Photon also handles the Parquet and Delta file formats with native implementations of predicate pushdown, dictionary encoding, and late materialization — optimizations that matter for column-selective SQL analytical queries.
The Cost Model Difference
All-purpose clusters charge DBUs from the moment the cluster starts until it's terminated. SQL Warehouses charge DBUs only when queries are actively executing (Classic warehouses) or per compute-second of query execution (Serverless). For BI workloads that are active during business hours and idle overnight and on weekends, the SQL Warehouse model can be 60-80% cheaper than running an equivalent all-purpose cluster 24/7.
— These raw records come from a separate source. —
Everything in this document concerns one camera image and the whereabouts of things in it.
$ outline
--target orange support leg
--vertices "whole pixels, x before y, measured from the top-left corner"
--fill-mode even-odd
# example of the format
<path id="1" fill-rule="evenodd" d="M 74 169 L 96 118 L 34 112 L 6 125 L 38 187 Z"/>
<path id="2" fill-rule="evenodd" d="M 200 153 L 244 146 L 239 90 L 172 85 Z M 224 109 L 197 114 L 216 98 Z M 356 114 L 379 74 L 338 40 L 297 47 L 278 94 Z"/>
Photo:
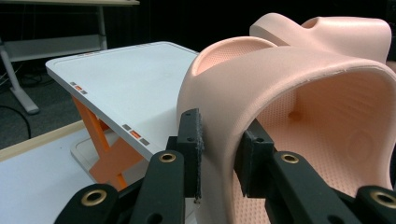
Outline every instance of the orange support leg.
<path id="1" fill-rule="evenodd" d="M 78 99 L 73 97 L 73 100 L 99 156 L 99 161 L 91 168 L 90 174 L 98 183 L 110 183 L 117 190 L 126 188 L 122 172 L 143 157 L 122 138 L 110 146 L 104 134 L 108 126 Z"/>

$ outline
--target desk
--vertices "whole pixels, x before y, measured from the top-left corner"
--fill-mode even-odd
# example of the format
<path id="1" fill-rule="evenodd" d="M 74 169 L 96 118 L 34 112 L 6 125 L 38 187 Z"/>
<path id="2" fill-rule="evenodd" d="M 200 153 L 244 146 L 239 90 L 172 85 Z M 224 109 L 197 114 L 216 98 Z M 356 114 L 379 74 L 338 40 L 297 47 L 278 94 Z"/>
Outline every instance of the desk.
<path id="1" fill-rule="evenodd" d="M 131 160 L 141 155 L 149 161 L 165 149 L 169 136 L 177 135 L 177 96 L 196 54 L 156 42 L 46 63 L 49 75 L 74 97 L 98 151 L 99 161 L 89 170 L 85 153 L 72 151 L 92 178 L 124 188 L 120 173 L 137 162 Z M 116 143 L 107 142 L 96 117 L 120 136 Z"/>
<path id="2" fill-rule="evenodd" d="M 53 223 L 75 193 L 94 183 L 70 153 L 89 139 L 78 121 L 0 150 L 0 223 Z M 196 224 L 186 202 L 186 224 Z"/>
<path id="3" fill-rule="evenodd" d="M 70 36 L 51 39 L 34 39 L 3 42 L 0 38 L 0 54 L 11 81 L 11 91 L 29 114 L 39 112 L 38 106 L 21 88 L 12 62 L 57 57 L 81 52 L 107 49 L 103 6 L 134 6 L 136 0 L 0 0 L 0 4 L 46 4 L 94 6 L 98 10 L 98 35 Z"/>

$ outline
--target foam head mannequin
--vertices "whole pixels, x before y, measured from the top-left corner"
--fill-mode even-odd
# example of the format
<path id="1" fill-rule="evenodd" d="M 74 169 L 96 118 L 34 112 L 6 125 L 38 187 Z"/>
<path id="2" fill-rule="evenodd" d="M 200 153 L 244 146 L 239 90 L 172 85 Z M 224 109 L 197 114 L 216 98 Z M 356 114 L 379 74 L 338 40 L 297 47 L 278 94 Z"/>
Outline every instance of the foam head mannequin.
<path id="1" fill-rule="evenodd" d="M 304 156 L 333 188 L 390 188 L 396 76 L 382 63 L 253 36 L 226 39 L 192 62 L 177 101 L 199 108 L 205 150 L 198 223 L 265 223 L 263 200 L 242 197 L 233 172 L 243 132 L 258 119 L 277 150 Z"/>
<path id="2" fill-rule="evenodd" d="M 391 42 L 389 25 L 380 19 L 358 17 L 316 17 L 297 24 L 268 13 L 254 22 L 249 35 L 279 46 L 320 49 L 385 63 Z"/>

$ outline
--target screw hole
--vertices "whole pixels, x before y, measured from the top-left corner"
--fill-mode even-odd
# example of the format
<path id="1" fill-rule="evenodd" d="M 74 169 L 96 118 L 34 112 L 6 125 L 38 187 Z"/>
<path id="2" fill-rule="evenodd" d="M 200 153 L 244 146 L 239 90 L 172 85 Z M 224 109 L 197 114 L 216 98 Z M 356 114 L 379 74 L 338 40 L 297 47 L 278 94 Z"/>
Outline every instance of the screw hole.
<path id="1" fill-rule="evenodd" d="M 258 142 L 258 143 L 261 143 L 261 142 L 264 142 L 264 139 L 263 138 L 256 138 L 256 139 L 254 139 L 254 141 Z"/>
<path id="2" fill-rule="evenodd" d="M 160 157 L 161 162 L 172 162 L 176 159 L 176 156 L 171 153 L 162 154 Z"/>
<path id="3" fill-rule="evenodd" d="M 371 192 L 370 195 L 377 203 L 396 209 L 396 198 L 394 196 L 379 190 Z"/>
<path id="4" fill-rule="evenodd" d="M 105 200 L 107 193 L 102 189 L 94 189 L 86 192 L 81 199 L 85 206 L 95 206 Z"/>
<path id="5" fill-rule="evenodd" d="M 157 224 L 157 223 L 161 223 L 163 221 L 163 216 L 161 216 L 160 214 L 154 213 L 151 214 L 148 217 L 148 224 Z"/>
<path id="6" fill-rule="evenodd" d="M 299 159 L 293 155 L 290 154 L 283 154 L 281 156 L 282 160 L 288 163 L 297 163 Z"/>

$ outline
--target dark background
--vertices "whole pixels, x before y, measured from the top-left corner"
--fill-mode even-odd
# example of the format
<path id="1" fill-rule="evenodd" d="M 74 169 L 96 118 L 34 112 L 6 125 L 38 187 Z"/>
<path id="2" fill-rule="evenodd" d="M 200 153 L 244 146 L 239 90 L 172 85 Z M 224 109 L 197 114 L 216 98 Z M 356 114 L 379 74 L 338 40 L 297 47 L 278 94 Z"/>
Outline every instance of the dark background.
<path id="1" fill-rule="evenodd" d="M 221 39 L 248 35 L 249 26 L 268 12 L 303 23 L 316 16 L 387 19 L 386 0 L 141 0 L 140 6 L 104 7 L 110 49 L 171 41 L 202 50 Z M 3 41 L 97 32 L 95 7 L 0 4 Z"/>

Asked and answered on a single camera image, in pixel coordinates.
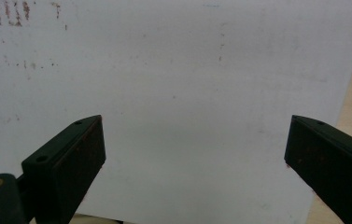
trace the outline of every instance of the screw hole
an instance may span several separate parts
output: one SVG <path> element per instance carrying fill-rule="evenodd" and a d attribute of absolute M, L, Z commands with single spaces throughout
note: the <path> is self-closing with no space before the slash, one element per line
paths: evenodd
<path fill-rule="evenodd" d="M 45 160 L 47 160 L 47 159 L 48 159 L 47 156 L 40 156 L 40 157 L 36 158 L 36 161 L 37 161 L 37 162 L 42 162 L 42 161 L 45 161 Z"/>

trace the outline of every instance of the white background
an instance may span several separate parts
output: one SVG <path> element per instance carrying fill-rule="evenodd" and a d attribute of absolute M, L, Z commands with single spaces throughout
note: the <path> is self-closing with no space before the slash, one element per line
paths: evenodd
<path fill-rule="evenodd" d="M 351 73 L 350 0 L 0 0 L 0 173 L 101 114 L 107 161 L 79 212 L 304 223 L 291 115 L 335 124 Z"/>
When to Use SQL Warehouses vs. All-Purpose Clusters
SQL Warehouse: BI dashboards, ad-hoc SQL analytics, Power BI / Tableau / Looker integration, scheduled SQL queries, read-heavy analytical workloads, large teams of SQL-fluent analysts who don't write Python.
All-Purpose Cluster: ETL notebooks that mix Python and SQL, ML training, streaming pipelines, complex multi-step transformations, exploratory data science, anything that needs the full PySpark API.
For the full lakehouse architecture, you end up with both: all-purpose clusters for pipeline development and ETL jobs, SQL Warehouses for the BI and analytics access layer on top of the same Delta tables.